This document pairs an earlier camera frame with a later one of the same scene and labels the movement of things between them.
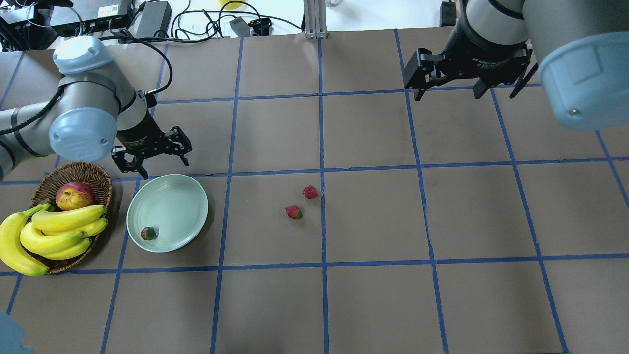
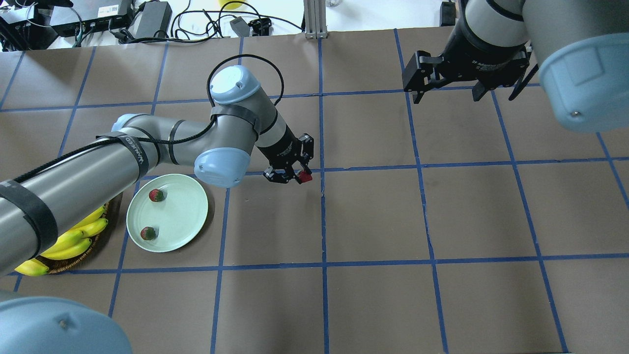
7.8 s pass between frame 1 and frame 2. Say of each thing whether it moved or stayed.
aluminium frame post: stayed
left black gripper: moved
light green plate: stayed
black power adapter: stayed
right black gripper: stayed
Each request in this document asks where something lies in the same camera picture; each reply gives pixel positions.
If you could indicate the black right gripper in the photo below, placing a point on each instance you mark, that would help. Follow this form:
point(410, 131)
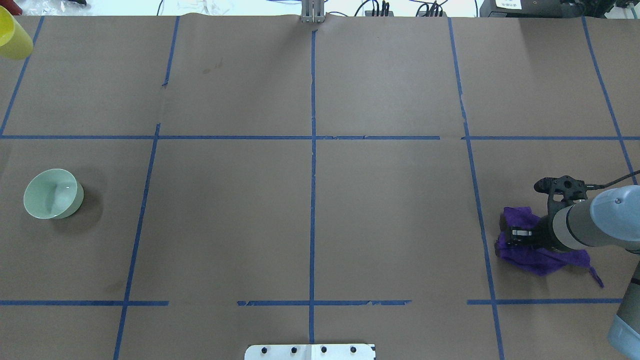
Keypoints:
point(541, 236)

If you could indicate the purple cloth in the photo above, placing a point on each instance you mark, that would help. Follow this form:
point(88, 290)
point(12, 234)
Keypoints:
point(538, 261)

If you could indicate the light green ceramic bowl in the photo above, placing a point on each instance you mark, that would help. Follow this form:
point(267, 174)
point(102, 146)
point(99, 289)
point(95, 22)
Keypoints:
point(53, 194)

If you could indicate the yellow plastic cup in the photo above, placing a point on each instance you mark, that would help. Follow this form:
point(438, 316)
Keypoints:
point(15, 42)

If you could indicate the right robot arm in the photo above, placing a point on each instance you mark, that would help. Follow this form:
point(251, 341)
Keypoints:
point(562, 237)

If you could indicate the black device with label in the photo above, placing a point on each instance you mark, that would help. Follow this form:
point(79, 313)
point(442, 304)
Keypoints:
point(549, 9)

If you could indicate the black power strip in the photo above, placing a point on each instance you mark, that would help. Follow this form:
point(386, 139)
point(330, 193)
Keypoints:
point(376, 9)

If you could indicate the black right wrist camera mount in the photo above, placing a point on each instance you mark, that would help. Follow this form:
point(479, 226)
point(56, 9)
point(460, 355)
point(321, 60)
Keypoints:
point(562, 192)

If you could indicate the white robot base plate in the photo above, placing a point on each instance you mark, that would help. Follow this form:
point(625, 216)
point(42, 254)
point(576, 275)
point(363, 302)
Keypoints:
point(331, 351)

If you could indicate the aluminium frame post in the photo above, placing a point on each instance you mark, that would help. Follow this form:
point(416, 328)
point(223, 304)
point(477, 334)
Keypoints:
point(313, 11)

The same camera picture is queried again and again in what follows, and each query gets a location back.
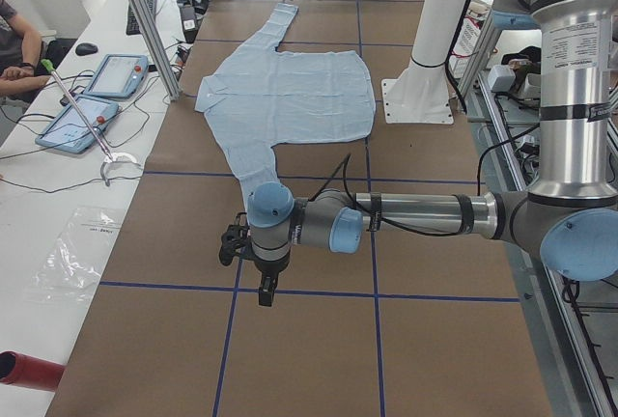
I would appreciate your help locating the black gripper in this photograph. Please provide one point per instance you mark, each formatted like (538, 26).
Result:
(270, 268)

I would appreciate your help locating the light blue button-up shirt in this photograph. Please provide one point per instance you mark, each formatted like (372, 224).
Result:
(259, 98)

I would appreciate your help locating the clear plastic bag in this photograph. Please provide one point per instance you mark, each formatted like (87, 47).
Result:
(72, 269)

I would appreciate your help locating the lower blue teach pendant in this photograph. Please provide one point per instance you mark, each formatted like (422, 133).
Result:
(68, 133)

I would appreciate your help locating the blue teach pendant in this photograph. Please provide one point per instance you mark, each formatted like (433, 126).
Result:
(68, 133)
(118, 76)

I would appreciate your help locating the red cylinder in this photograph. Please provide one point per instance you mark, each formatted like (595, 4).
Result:
(18, 369)

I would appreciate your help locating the upper blue teach pendant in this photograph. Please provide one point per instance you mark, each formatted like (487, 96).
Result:
(118, 76)

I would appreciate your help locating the black box with label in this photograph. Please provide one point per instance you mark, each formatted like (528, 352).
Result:
(189, 22)

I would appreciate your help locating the black computer mouse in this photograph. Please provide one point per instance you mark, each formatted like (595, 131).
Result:
(85, 48)

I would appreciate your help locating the seated person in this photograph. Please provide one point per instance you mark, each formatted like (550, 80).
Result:
(22, 48)

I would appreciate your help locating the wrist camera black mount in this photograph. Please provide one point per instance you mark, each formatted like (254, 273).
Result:
(236, 241)

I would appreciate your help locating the white curved bracket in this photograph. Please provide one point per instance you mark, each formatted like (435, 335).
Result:
(113, 162)

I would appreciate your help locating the white camera mast pedestal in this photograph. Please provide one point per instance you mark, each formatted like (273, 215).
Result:
(420, 94)

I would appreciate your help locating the metal rod green handle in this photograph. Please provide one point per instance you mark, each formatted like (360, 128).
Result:
(47, 64)

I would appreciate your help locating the aluminium frame post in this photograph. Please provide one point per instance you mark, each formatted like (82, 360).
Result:
(156, 48)

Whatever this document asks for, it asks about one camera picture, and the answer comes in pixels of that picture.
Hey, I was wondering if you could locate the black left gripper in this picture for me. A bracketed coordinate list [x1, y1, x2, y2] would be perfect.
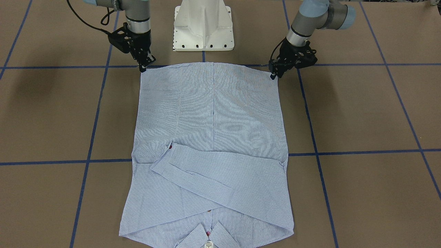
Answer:
[269, 38, 318, 80]

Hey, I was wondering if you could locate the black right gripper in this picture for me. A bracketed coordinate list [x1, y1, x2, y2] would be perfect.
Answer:
[108, 23, 156, 73]

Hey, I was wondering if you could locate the light blue striped shirt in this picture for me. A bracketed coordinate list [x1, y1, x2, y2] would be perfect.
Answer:
[119, 62, 295, 248]

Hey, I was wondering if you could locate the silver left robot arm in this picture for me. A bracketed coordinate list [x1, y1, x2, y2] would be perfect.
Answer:
[269, 0, 356, 80]

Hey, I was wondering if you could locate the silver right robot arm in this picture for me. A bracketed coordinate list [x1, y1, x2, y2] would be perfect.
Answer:
[84, 0, 156, 73]

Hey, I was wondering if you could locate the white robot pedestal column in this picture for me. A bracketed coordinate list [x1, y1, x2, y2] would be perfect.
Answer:
[172, 0, 235, 51]

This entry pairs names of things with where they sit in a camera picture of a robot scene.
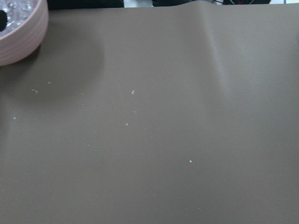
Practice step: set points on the pink bowl with ice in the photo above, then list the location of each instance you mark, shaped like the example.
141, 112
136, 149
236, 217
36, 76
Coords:
22, 28

____________________

# [Task brief]
Reply with only the number of lines in the entries that contain the word "green".

# [Response to this exercise]
3